4. the BG-LFT model-based multi-fault isolation method for an electromechanical system according to claim 3, wherein in step S3, a multi-fault isolation matrix is obtained according to structural characteristics of an unseparated Analytical Redundancy Relationship (ARR) of the system, so as to obtain isolability of parameters in the Analytical Redundancy Relationship (ARR); wherein, the rows of the multi-fault isolation matrix represent parameters, and the columns represent isolation characteristics; 1 in the multi-fault isolation matrix indicates that the parameters of the row are sensitive to the fault characteristics of the column, 0 in the multi-fault isolation matrix indicates that the parameters of the row are insensitive to the fault characteristics of the column, and the value of each parameter under the corresponding isolation characteristic is 1; if the isolation characteristic of a certain parameter has uniqueness in all the isolation characteristics, namely the parameter is not sensitive to other isolation characteristics except the isolation characteristic of the parameter, and the values of the parameter row of the multi-fault isolation matrix under the other isolation characteristic columns are 0, the parameter has isolability.
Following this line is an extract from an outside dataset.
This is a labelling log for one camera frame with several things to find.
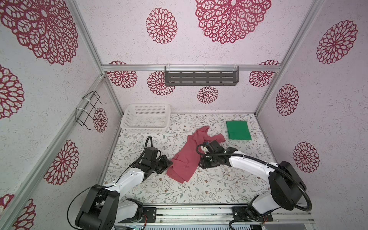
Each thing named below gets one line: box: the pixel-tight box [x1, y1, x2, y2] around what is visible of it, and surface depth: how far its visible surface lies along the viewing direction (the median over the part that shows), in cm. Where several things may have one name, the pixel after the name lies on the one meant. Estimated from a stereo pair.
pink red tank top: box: [166, 126, 226, 184], surface depth 95 cm
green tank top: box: [226, 120, 253, 140], surface depth 111 cm
5. The BG-LFT model based multi-fault isolation method of an electromechanical system according to claim 4, wherein in step S4, if a residual error of an Analytic Redundancy Relationship (ARR) of the system is higher than a residual error threshold, a multi-fault isolation algorithm is used to perform fault judgment on isolatable parameters in the Analytic Redundancy Relationship (ARR) to obtain fault element information, i.e. information of fault parameters; the multi-fault isolation algorithm is as follows:

s41, defining the number i of the failed components in the system, where i is 1,2, …, n, n represents the number of all the components in the system, that is, the number of all the parameters in the analytic redundancy relationship ARR of the system;

s42, determining a fault set F under the condition that the number of the fault elements is i_iSet of faults F_iTherein containA subset of the fault sets, and a fault set F_iEach subset f of_jWherein each of the I elements is provided with an i element,i.e. set of faults f_jThe number of the middle elements is i, and the fault of the system is represented by the set f_jThe i elements in (a);

s43, starting from i ═ 1 to i ═ n, for the failure set F in turn_iEach subset f of_jThe calculation is carried out in such a way that,to obtain a set R_jEach element r in (1)_jAnd according to the set R_jEach element r in (1)_jCorresponding to get the set Con_jEach element c of_jIf set R_jA certain element r in (1)_jIs small, the corresponding set Con is_jElement c in (1)_j1 is ═ 1; if the fluctuation is set R_jA certain element r in (1)_jIf the fluctuation of (c) is large, the corresponding set Con_jElement c in (1)_j0; the fluctuation is small, namely the fluctuation is only within 10% of the fluctuation under the normal condition of the system, and otherwise, the fluctuation is large; if set Con_jA certain element c_jA value of 1 indicates that the fault in the system is grouped by subset into f_jIs generated, the faulty element of the system is for the subset, is f_jAnd the number of faulty elements of the system is for the subset to be f_jThe number of middle elements;

wherein the set R_jEach element r in (1)_jThe calculation method is as follows:

if i is 1, starting from j 1 toAnd the process is finished, so that the process is finished,

if i ≠ 1, starting from j ≠ 1End, define e_kAs a subset f_jK is 1,2, …, i; defining intermediate variables M_k，N_kAnd to the intermediate variable M_k，N_kIs defined in the initial value of (a),N_k＝N′_k-1/M_k；r_j＝N_k。